## Exercise instructions
One part of the entries below is wanted: the lines from the one containing "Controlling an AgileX" through the one containing "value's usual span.". Write those out exactly and nothing else.

## Data shown
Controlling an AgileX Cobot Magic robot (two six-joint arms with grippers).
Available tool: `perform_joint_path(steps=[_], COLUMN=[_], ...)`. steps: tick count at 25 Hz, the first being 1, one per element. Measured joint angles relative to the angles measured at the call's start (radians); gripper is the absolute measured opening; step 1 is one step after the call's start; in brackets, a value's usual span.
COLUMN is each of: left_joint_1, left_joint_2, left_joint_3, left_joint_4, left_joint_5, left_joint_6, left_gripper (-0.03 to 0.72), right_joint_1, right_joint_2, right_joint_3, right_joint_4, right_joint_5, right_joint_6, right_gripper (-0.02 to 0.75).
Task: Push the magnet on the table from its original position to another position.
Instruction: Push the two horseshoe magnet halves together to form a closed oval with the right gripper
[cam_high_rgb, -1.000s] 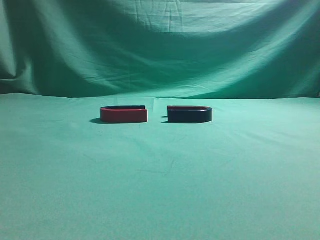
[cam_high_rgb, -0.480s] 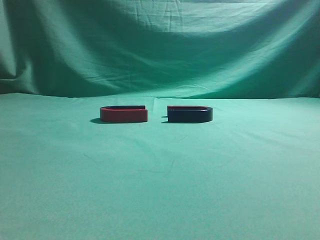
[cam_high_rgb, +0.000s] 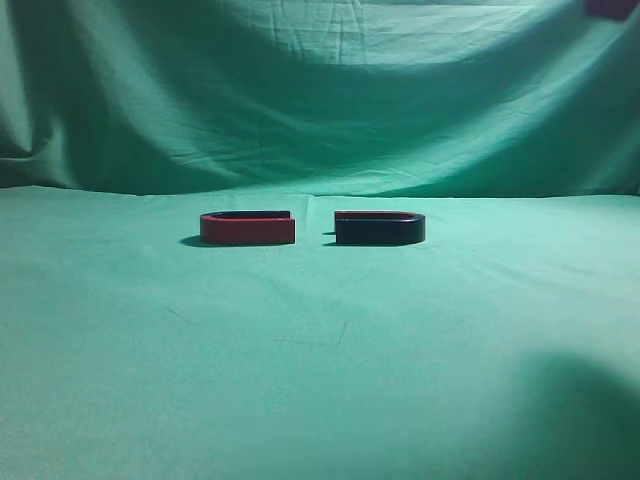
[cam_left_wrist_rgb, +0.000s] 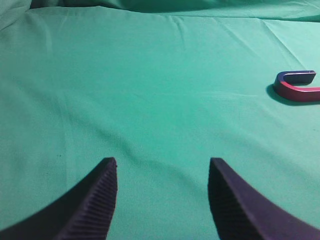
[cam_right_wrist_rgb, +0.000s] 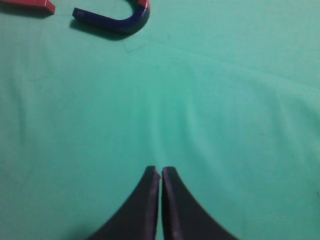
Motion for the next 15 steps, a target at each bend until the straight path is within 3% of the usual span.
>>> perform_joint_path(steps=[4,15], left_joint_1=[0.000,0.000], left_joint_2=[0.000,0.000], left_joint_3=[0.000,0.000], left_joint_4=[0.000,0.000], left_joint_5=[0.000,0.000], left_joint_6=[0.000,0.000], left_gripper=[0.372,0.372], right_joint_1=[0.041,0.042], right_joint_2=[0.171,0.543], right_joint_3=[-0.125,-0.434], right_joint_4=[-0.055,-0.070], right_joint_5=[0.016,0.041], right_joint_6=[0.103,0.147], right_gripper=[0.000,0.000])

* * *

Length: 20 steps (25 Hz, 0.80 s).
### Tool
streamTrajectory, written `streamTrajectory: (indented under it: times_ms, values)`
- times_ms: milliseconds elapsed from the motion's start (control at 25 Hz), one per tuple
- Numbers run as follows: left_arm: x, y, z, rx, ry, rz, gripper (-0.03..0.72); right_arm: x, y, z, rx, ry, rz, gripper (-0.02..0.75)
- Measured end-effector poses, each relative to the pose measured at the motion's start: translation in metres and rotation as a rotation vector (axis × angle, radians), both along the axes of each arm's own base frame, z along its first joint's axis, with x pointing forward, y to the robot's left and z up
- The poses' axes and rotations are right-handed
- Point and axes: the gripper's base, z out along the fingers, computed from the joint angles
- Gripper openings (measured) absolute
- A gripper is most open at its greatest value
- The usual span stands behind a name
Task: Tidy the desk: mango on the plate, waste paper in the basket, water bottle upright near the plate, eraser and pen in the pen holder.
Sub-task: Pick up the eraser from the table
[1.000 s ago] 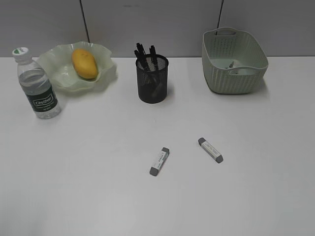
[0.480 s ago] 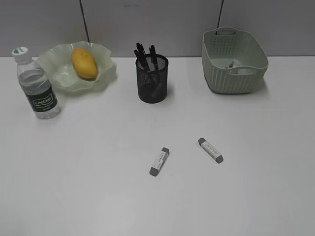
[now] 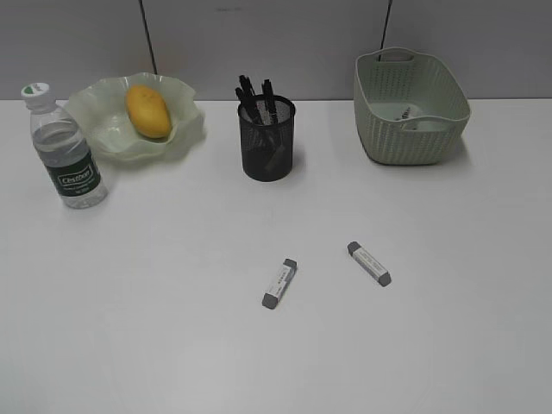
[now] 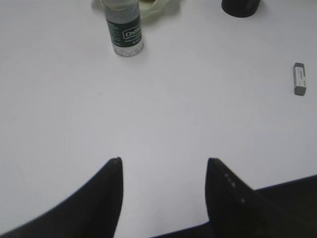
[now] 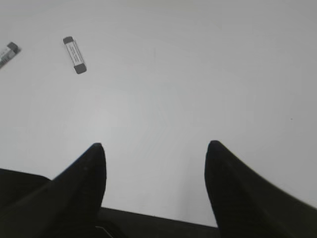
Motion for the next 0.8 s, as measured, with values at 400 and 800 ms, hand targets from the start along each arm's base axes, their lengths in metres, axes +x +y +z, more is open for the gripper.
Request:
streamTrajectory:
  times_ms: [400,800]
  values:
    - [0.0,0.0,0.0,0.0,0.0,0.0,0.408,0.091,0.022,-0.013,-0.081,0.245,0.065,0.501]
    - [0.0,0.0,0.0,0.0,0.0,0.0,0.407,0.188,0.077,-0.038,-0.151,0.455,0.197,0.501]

## Expected output
Controlling an AgileX Cobot Magic robot (two six-joint arms with grippers).
Available tool: `perform_joint_path(steps=[_], COLUMN=[_], ...)`. steps: tick count at 25 Hz, the first being 1, one per element. Measured joint angles relative to the angles measured at the call's start (radians); gripper is the absolute measured opening; step 1 is one step after the call's start; in brackets, a value's usual span.

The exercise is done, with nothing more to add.